**Problem description:** In the records below, find the line holding "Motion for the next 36" and the line holding "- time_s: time". Set down both, with every line between them, exactly.

(Data for this task)

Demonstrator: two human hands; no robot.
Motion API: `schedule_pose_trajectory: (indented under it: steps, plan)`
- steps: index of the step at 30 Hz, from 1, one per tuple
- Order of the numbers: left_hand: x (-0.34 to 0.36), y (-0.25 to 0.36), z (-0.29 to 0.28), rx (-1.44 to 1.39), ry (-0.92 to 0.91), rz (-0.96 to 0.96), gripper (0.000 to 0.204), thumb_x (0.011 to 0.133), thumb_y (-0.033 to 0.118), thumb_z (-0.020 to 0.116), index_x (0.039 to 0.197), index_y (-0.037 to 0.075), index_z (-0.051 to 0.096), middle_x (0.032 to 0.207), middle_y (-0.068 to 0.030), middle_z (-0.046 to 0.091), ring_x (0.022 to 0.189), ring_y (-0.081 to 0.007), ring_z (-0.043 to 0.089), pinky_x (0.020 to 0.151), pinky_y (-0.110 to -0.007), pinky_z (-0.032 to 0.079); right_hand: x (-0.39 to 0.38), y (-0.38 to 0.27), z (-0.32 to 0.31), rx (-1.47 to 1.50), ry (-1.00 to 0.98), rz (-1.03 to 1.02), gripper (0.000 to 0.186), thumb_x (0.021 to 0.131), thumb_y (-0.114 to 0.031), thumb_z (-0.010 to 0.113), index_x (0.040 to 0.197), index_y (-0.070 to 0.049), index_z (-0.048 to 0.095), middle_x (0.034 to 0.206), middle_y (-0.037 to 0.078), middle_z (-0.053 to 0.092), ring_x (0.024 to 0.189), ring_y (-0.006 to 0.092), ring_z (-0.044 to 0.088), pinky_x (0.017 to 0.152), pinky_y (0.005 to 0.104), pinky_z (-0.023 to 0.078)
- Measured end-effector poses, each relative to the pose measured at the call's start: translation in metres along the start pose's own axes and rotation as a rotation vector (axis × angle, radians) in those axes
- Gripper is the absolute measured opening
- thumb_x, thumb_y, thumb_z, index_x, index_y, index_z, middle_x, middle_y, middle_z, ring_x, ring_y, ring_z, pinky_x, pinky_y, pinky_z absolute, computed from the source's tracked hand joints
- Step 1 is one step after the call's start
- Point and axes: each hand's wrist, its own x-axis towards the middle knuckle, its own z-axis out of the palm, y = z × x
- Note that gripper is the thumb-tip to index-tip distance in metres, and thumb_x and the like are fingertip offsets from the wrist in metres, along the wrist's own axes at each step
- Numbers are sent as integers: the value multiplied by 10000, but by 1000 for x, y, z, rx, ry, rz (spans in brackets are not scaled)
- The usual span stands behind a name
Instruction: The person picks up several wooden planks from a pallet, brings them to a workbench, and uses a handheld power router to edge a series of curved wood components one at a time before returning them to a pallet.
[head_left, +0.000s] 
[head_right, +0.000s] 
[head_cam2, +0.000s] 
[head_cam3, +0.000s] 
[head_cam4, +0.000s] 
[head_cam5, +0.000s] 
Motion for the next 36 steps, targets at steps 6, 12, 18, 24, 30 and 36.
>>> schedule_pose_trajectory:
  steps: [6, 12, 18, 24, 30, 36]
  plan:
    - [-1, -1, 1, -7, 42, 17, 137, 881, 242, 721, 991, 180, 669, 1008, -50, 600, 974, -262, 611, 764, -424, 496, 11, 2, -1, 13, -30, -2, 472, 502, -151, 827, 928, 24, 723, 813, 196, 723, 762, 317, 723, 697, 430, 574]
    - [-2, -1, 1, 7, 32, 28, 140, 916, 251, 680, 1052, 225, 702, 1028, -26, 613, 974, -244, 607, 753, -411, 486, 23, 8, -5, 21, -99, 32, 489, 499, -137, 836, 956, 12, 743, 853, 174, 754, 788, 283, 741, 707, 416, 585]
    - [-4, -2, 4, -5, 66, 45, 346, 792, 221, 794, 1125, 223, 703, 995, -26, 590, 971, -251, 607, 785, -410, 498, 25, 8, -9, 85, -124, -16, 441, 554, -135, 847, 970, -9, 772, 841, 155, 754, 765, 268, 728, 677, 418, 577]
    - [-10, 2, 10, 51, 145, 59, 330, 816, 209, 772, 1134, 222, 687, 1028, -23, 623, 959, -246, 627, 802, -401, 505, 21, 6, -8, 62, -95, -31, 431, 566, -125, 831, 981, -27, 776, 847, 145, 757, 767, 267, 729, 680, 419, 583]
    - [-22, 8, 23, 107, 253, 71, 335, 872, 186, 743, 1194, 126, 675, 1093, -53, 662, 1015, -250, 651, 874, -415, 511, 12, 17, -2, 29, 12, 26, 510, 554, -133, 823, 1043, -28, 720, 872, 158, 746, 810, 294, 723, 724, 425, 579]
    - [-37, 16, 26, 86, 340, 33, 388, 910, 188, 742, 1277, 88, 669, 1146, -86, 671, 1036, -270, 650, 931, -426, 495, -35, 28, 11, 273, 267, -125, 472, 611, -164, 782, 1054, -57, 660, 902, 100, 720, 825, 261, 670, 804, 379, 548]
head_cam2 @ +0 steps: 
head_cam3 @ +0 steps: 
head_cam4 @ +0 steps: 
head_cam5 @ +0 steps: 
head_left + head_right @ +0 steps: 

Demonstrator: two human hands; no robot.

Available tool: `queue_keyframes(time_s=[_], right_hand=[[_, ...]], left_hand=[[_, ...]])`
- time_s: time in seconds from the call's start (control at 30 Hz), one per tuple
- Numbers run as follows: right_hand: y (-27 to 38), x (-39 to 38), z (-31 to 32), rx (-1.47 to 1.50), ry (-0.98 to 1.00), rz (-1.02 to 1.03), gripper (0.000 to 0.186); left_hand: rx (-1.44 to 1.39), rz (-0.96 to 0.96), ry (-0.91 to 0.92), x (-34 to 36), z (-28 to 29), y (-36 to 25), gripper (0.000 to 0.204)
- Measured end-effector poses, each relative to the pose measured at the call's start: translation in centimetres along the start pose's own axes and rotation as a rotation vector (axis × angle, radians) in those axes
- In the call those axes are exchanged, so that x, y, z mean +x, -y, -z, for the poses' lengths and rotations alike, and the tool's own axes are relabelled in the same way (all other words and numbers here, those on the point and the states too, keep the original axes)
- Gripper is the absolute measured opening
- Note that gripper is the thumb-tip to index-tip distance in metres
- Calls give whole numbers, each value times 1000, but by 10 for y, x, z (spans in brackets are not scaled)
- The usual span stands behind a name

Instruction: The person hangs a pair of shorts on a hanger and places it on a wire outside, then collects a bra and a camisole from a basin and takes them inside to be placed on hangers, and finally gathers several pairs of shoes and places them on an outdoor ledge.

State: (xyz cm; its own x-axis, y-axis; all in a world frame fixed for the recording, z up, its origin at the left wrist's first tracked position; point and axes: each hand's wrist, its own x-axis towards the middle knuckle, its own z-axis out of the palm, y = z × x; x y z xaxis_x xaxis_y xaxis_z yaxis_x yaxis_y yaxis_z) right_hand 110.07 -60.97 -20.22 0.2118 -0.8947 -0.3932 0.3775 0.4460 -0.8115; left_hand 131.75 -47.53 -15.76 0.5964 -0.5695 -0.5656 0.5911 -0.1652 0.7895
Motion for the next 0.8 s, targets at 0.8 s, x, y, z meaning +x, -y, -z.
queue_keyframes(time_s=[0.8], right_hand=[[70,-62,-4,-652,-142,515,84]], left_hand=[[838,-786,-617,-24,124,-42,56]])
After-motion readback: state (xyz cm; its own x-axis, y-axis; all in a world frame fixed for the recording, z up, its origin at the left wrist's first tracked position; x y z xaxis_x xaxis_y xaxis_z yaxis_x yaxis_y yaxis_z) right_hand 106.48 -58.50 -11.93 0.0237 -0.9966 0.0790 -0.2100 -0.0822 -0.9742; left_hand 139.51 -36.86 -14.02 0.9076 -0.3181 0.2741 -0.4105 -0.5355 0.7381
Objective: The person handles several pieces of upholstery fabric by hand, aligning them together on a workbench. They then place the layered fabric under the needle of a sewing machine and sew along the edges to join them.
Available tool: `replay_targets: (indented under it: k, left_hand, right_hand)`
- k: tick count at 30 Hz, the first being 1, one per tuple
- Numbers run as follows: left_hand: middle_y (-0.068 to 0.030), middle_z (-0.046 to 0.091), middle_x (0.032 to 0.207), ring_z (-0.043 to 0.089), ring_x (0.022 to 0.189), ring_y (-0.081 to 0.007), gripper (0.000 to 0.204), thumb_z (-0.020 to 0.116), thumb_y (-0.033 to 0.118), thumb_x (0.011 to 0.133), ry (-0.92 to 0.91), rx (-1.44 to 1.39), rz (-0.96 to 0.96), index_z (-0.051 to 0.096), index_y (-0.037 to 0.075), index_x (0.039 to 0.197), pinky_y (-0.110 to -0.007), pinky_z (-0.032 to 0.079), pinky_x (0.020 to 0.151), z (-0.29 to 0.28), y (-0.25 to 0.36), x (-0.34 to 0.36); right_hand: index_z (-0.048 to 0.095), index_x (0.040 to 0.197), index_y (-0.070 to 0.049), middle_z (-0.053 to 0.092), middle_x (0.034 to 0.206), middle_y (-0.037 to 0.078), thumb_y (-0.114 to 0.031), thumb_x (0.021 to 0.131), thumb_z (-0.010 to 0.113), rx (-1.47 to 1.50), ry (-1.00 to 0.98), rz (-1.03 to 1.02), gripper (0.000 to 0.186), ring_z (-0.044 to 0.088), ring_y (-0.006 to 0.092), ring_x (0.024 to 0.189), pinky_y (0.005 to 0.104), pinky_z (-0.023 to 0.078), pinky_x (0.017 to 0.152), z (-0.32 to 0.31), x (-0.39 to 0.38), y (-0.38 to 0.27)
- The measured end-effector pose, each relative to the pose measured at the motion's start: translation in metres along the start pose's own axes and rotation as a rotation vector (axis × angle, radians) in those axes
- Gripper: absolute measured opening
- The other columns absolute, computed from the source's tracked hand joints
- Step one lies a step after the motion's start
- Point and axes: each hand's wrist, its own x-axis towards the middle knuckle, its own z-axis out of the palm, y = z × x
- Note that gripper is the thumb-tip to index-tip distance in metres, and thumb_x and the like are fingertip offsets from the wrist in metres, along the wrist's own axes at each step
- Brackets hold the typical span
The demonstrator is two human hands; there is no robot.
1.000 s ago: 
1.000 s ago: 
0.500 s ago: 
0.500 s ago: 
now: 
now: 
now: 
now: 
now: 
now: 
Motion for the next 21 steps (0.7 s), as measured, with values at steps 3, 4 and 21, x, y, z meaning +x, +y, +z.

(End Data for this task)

**Finished task:**
Motion for the next 36 steps, targets at steps 6, 12, 18, 24, 30 and 36.
>>> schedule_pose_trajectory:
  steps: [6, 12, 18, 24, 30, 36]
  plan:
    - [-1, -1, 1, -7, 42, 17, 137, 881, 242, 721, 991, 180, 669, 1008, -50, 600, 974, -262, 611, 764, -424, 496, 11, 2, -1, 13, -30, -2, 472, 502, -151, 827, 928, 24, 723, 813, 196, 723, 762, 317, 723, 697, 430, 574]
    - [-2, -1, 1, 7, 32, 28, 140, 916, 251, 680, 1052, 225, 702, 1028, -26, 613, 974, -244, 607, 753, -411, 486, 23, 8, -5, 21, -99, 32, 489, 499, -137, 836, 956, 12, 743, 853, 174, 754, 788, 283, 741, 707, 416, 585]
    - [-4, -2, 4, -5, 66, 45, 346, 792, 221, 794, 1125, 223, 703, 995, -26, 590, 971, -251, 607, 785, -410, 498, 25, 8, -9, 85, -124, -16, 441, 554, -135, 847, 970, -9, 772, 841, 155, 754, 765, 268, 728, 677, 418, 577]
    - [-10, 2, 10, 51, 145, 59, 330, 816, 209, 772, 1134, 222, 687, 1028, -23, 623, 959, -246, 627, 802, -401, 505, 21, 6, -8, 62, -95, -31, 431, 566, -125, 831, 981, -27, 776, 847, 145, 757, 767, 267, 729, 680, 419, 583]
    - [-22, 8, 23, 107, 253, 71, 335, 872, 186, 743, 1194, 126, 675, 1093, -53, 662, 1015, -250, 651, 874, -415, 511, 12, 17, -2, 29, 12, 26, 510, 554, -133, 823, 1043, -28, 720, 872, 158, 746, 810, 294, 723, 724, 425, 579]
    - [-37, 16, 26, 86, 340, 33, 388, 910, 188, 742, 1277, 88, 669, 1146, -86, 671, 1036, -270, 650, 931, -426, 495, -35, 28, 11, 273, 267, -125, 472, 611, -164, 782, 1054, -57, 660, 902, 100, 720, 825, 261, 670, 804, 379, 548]
head_cam2 @ +0 steps: 
head_cam3 @ +0 steps: 
head_cam4 @ +0 steps: 
head_cam5 @ +0 steps: 
head_left + head_right @ +0 steps: 

Demonstrator: two human hands; no robot.

Available tool: `queue_keyframes(time_s=[_], right_hand=[[_, ...]], left_hand=[[_, ...]])`
- time_s: time in seconds from the call's start (control at 30 Hz), one per tuple

The work on this exercise is done.